Chi avrebbe immaginato nell’autunno scorso quando il coronavirus imperversava in Croazia (e non solo) e le previsioni per la stagione turistica erano alquanto timide, che già il mese di giugno avrebbe potuto dare all’industria dell’ospitalità delle così belle e grandi soddisfazioni?

Nei primi 15 giorni di giugno in Croazia sono stati registrati 1,1 milione di arrivi e 5,5 milioni di pernottamenti per un aumento su base annua del 135 per cento per quanto riguarda le presenze e del 145 per cento per ciò che concerne i pernottamenti. Rispetto al 2019, anno record per il settore turistico, siamo a -3 per cento per gli arrivi e +6 per cento per i pernottamenti. Lo scrive il quotidiano Jutarnji list.

Stando ai dati diffusi dall’Ente croato per il turismo (HTZ) è l’Istria a farla da padrona. Nella penisola infatti è stato registrato il maggior numero di pernottamenti (2,1 milioni per un aumento del 21 per cento nei confronti del 2019). Secondo posto per il Quarnero con 960mila e +8% rispetto a tre anni. Al terzo posto troviamo la Regione di Spalato e della Dalmazia (873mila il che rappresenta il 95 per cento di quanto avuto nel 2019). E queste sono le destinazioni più popolari: Rovigno, Parenzo, Dubrovnik (Ragusa), Medolino, Umago e Spalato.

A scegliere di compiere una vacanza in Croazia nelle prime due settimane di giugno sono stati soprattutto i turisti tedeschi. Si registra il ritorno di quelli austriaci mentre al terzo posto ci sono i villeggianti nazionali seguiti da sloveni e polacchi. Gli ospiti hanno optato per una sistemazione in albergo (1,4 milioni di pernottamenti), nei campeggi (1,5 milioni) e presso affittacamere privati (1,7 milioni di pernottamenti).
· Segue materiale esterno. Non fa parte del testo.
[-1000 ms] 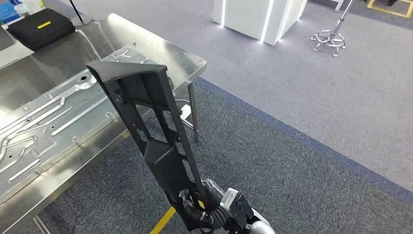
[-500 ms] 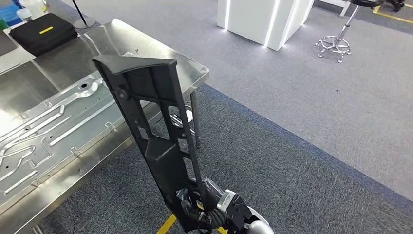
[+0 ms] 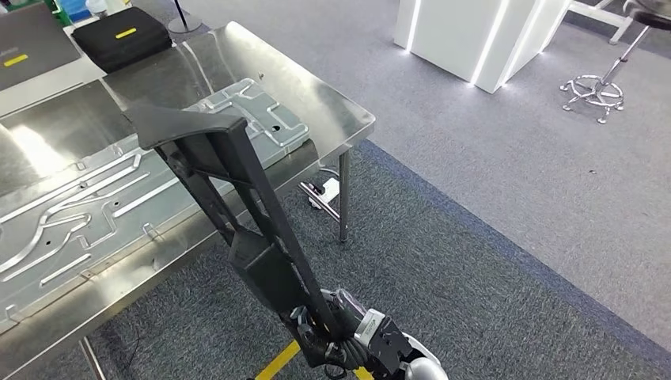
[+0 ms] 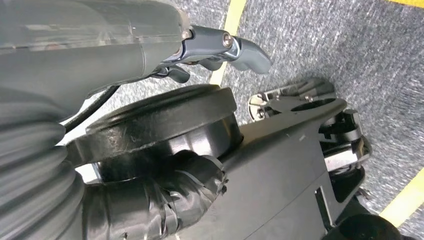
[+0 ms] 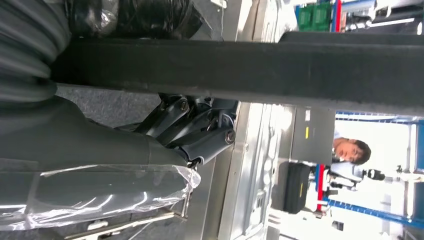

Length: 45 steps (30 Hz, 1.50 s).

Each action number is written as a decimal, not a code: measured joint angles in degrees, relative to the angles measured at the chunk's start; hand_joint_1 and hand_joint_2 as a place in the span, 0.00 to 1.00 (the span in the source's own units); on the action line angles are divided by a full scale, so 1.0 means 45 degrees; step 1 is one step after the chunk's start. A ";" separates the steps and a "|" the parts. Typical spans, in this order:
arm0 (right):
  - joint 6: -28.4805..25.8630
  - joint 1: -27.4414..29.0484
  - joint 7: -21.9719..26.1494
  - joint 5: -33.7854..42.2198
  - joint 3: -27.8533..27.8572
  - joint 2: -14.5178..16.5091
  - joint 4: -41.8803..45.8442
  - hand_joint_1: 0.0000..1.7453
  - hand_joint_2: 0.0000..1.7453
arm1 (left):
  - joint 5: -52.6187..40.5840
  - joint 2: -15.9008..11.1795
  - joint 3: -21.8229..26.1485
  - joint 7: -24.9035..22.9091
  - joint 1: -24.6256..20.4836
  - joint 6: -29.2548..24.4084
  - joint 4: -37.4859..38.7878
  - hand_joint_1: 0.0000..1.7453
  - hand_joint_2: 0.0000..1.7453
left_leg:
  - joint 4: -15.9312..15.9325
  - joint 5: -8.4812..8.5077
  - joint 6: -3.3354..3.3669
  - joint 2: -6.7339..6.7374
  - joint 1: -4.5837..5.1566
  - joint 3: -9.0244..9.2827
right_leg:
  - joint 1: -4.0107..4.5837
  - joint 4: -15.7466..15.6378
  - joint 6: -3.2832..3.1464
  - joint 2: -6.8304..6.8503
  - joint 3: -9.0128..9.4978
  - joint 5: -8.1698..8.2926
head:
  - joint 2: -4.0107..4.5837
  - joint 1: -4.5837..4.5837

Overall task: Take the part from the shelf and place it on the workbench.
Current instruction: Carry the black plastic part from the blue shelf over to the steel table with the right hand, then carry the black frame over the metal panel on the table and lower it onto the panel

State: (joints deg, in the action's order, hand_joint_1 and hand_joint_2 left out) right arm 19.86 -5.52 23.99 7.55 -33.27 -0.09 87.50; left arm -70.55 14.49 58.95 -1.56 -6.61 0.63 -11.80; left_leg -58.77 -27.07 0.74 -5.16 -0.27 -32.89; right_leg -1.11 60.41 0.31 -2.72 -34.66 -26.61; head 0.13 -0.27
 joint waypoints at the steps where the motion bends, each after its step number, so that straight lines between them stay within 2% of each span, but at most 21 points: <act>1: -0.0002 -0.0019 0.0001 -0.0011 0.0000 0.0002 0.0005 1.00 1.00 | -0.0005 0.0000 0.0000 0.0001 0.0004 0.0000 0.0000 0.00 1.00 | -0.0066 -0.0058 -0.0065 0.0065 -0.0010 -0.0031 | 0.0000 -0.0056 -0.0080 0.0109 0.0039 0.0011 | 0.0000 -0.0001; 4: -0.0010 -0.0080 0.0015 -0.0043 0.0000 0.0006 0.0022 1.00 1.00 | -0.0030 -0.0001 0.0000 0.0005 -0.0044 -0.0001 0.0000 0.00 1.00 | -0.1451 -0.0851 -0.0218 0.0695 -0.0011 -0.0646 | 0.0009 -0.0190 -0.0296 0.0508 0.0154 0.0012 | 0.0002 0.0006; 7: -0.0055 -0.0090 0.0015 -0.0096 0.0000 0.0005 0.0012 1.00 1.00 | -0.0062 -0.0005 -0.0001 0.0028 -0.0152 0.0001 0.0000 0.00 1.00 | -0.3339 -0.1528 -0.0310 0.0952 -0.0033 -0.1503 | 0.0083 -0.0190 -0.0375 0.0989 0.0179 -0.0040 | 0.0005 0.0009; 9: -0.0114 -0.0114 0.0007 -0.0124 0.0000 0.0006 0.0007 1.00 1.00 | -0.0099 -0.0005 -0.0010 0.0013 -0.0141 0.0007 0.0000 0.00 1.00 | -0.2682 -0.0958 -0.0294 0.1093 -0.0037 -0.1116 | 0.0101 -0.0187 -0.0363 0.1255 0.0223 -0.0076 | 0.0004 0.0008; 11: -0.0164 -0.0166 0.0002 -0.0153 0.0000 0.0006 0.0009 1.00 1.00 | -0.0146 -0.0005 -0.0035 -0.0018 -0.0078 0.0009 0.0000 0.00 1.00 | -0.0990 -0.0233 -0.0218 0.1580 0.0026 -0.0281 | 0.0139 -0.0172 -0.0301 0.1461 0.0282 -0.0123 | 0.0004 0.0009; 13: -0.0181 -0.0237 0.0000 -0.0188 0.0000 0.0006 0.0009 1.00 1.00 | -0.0182 -0.0005 -0.0062 -0.0027 -0.0029 0.0006 0.0000 0.00 1.00 | -0.0053 -0.0041 -0.0071 0.1932 0.0134 0.0123 | 0.0197 -0.0167 -0.0194 0.1655 0.0292 -0.0142 | 0.0005 0.0001; 15: -0.0180 -0.0322 -0.0007 -0.0222 -0.0001 0.0008 0.0010 1.00 1.00 | -0.0198 -0.0005 -0.0074 -0.0025 0.0015 0.0005 0.0000 0.00 1.00 | 0.0077 -0.0049 0.0102 0.1761 0.0172 0.0105 | 0.0212 -0.0202 -0.0075 0.1899 0.0323 -0.0137 | 0.0004 -0.0004; 17: -0.0178 -0.0429 -0.0016 -0.0245 -0.0004 0.0010 0.0007 1.00 1.00 | -0.0204 0.0000 -0.0080 -0.0023 0.0045 0.0006 0.0000 0.00 1.00 | 0.0212 0.0051 0.0261 0.1505 0.0115 0.0163 | 0.0164 -0.0012 0.0061 0.1663 0.0306 -0.0321 | 0.0004 -0.0011; 19: -0.0181 -0.0522 -0.0021 -0.0256 -0.0005 0.0006 -0.0007 1.00 1.00 | -0.0214 0.0004 -0.0085 -0.0028 0.0036 0.0015 0.0000 0.00 1.00 | 0.0296 0.0131 0.0393 0.1286 0.0064 0.0238 | 0.0114 0.1062 0.0145 0.1013 -0.0172 -0.0953 | 0.0005 -0.0028; 21: -0.0199 -0.0570 -0.0051 -0.0259 -0.0005 -0.0001 -0.0062 1.00 1.00 | -0.0227 0.0004 -0.0090 -0.0033 0.0026 0.0034 0.0000 0.00 1.00 | 0.0280 0.0145 0.0443 0.1030 0.0071 0.0217 | 0.0105 0.2699 0.0151 0.0702 -0.0999 -0.1626 | 0.0005 -0.0036; 23: -0.0221 -0.0635 -0.0113 -0.0260 -0.0005 -0.0005 -0.0160 1.00 1.00 | -0.0245 0.0005 -0.0093 -0.0033 0.0022 0.0056 0.0000 0.00 1.00 | 0.0237 0.0142 0.0442 0.0713 0.0080 0.0209 | 0.0101 0.3257 0.0131 0.0650 -0.1367 -0.1512 | 0.0005 -0.0036; 25: -0.0228 -0.0772 -0.0174 -0.0261 -0.0005 -0.0004 -0.0244 1.00 1.00 | -0.0268 0.0006 -0.0107 -0.0034 0.0010 0.0080 0.0000 0.00 1.00 | 0.0165 0.0113 0.0410 0.0378 0.0068 0.0215 | 0.0086 0.1996 0.0074 0.0445 -0.0863 -0.0573 | 0.0005 -0.0036; 27: -0.0228 -0.0958 -0.0223 -0.0262 -0.0005 -0.0001 -0.0317 1.00 1.00 | -0.0301 0.0018 -0.0134 -0.0040 -0.0018 0.0120 0.0000 0.00 1.00 | 0.0064 0.0064 0.0327 0.0101 0.0066 0.0139 | 0.0043 0.0488 0.0021 -0.0149 -0.0211 0.0044 | 0.0004 -0.0033; 29: -0.0226 -0.1137 -0.0282 -0.0278 -0.0005 0.0004 -0.0416 1.00 1.00 | -0.0341 0.0034 -0.0168 -0.0049 -0.0044 0.0154 0.0000 0.00 1.00 | 0.0030 0.0067 0.0184 -0.0143 0.0025 0.0005 | 0.0050 -0.0042 0.0003 -0.0459 -0.0008 0.0057 | 0.0004 -0.0032; 31: -0.0210 -0.1352 -0.0363 -0.0300 -0.0005 0.0029 -0.0534 1.00 1.00 | -0.0373 0.0038 -0.0194 -0.0061 -0.0055 0.0166 0.0000 0.00 1.00 | 0.0036 0.0081 0.0025 -0.0313 -0.0028 -0.0076 | 0.0046 -0.0175 -0.0059 -0.0222 0.0049 0.0083 | 0.0005 -0.0033; 33: -0.0180 -0.1605 -0.0443 -0.0307 -0.0005 0.0094 -0.0650 1.00 1.00 | -0.0395 0.0035 -0.0221 -0.0085 -0.0079 0.0170 0.0000 0.00 1.00 | -0.0417 -0.0201 -0.0091 0.0090 0.0001 -0.0277 | 0.0000 -0.0300 -0.0198 0.0089 0.0149 0.0107 | 0.0005 -0.0019; 35: -0.0155 -0.1828 -0.0513 -0.0306 -0.0005 0.0145 -0.0768 1.00 1.00 | -0.0404 0.0033 -0.0267 -0.0103 -0.0151 0.0172 0.0000 0.00 1.00 | -0.1820 -0.0912 -0.0186 0.0723 0.0015 -0.0933 | 0.0026 -0.0355 -0.0317 0.0473 0.0215 0.0078 | 0.0005 -0.0001; 37: -0.0124 -0.2013 -0.0595 -0.0290 -0.0005 0.0159 -0.0915 1.00 1.00 | -0.0403 0.0033 -0.0305 -0.0107 -0.0244 0.0180 0.0000 0.00 1.00 | -0.3226 -0.1413 -0.0276 0.0946 -0.0024 -0.1620 | 0.0067 -0.0352 -0.0349 0.0820 0.0238 0.0032 | 0.0005 0.0005; 38: -0.0101 -0.2102 -0.0634 -0.0273 -0.0005 0.0172 -0.0996 1.00 1.00 | -0.0403 0.0034 -0.0318 -0.0114 -0.0266 0.0183 0.0000 0.00 1.00 | -0.3387 -0.1345 -0.0307 0.0989 -0.0045 -0.1693 | 0.0075 -0.0345 -0.0340 0.0943 0.0250 0.0011 | 0.0005 0.0005; 42: 0.0036 -0.2556 -0.0875 -0.0044 -0.0010 0.0397 -0.1294 1.00 1.00 | -0.0442 0.0028 -0.0373 -0.0208 -0.0164 0.0203 0.0000 0.00 1.00 | -0.0615 0.0072 -0.0227 0.1184 -0.0070 -0.0253 | 0.0097 -0.0314 -0.0214 0.1120 0.0333 -0.0060 | 0.0005 0.0005; 45: -0.0096 -0.2978 -0.1065 0.0000 -0.0013 0.0574 -0.1542 1.00 1.00 | -0.0441 0.0027 -0.0389 -0.0244 -0.0125 0.0214 0.0000 0.00 1.00 | 0.0118 0.0125 -0.0048 0.1220 0.0028 0.0001 | 0.0127 -0.0306 -0.0040 0.1146 0.0239 -0.0002 | 0.0005 0.0001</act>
State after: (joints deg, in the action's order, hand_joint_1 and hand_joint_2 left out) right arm 19.43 -18.92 19.20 7.55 -33.33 2.49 80.56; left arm -72.53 14.61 57.20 -2.66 -7.17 1.60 -11.80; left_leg -58.24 -26.51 0.52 0.33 -0.15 -32.88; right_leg -0.54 59.04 0.13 2.44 -33.59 -26.62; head 0.15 -0.27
Nel segmento del charter nautico i pernottamenti sono stati 255mila.

E anche il prosieguo della stagione dovrebbe filare liscio per la gioia degli operatori turistici. È il pronostico fatto da Boris Žgomba, membro del Comitato esecutivo dell’ECTAA, l’Associazione europea degli agenti di viaggio e tour operator, presidente dell’Associazione delle agenzie di viaggi presso la Camera croata di economia e direttore generale di Uniline, la società Dmc leader in Croazia e nella regione che si occupa dell’organizzazione di servizi logistici per il turismo per vacanza e per affari. “Andremo avanti di questo ritmo anche nei prossimi mesi. Il mercato turistico è molto vivo. Gli unici fattori che potrebbero mettere il bastone tra le ruote sono gli aumenti dei prezzi e delle spese, ma questi sono problemi che anche gli altri Paesi devono affrontare. Tutti tendono ad alzare i prezzi”, ha detto Žgomba.

Dicevamo prima dei campeggi che coprono il 25 per cento dei pernottamenti in Croazia. Ce ne sono 839 che in un giorno possono ospitare circa 255mila persone. Questo settore ha registrato fino al 14 giugno poco più di 3 milioni di pernottamenti, ossia 2,5 volte di più rispetto all’anno scorso. Nei confronti del 2019 invece ha potuto contare su un aumento del 26 per cento.

Insomma, la voglia di viaggiare è molto forte come lo è il desiderio di tornare ad una vita normale dopo due anni di restrizioni dovuti alla pandemia.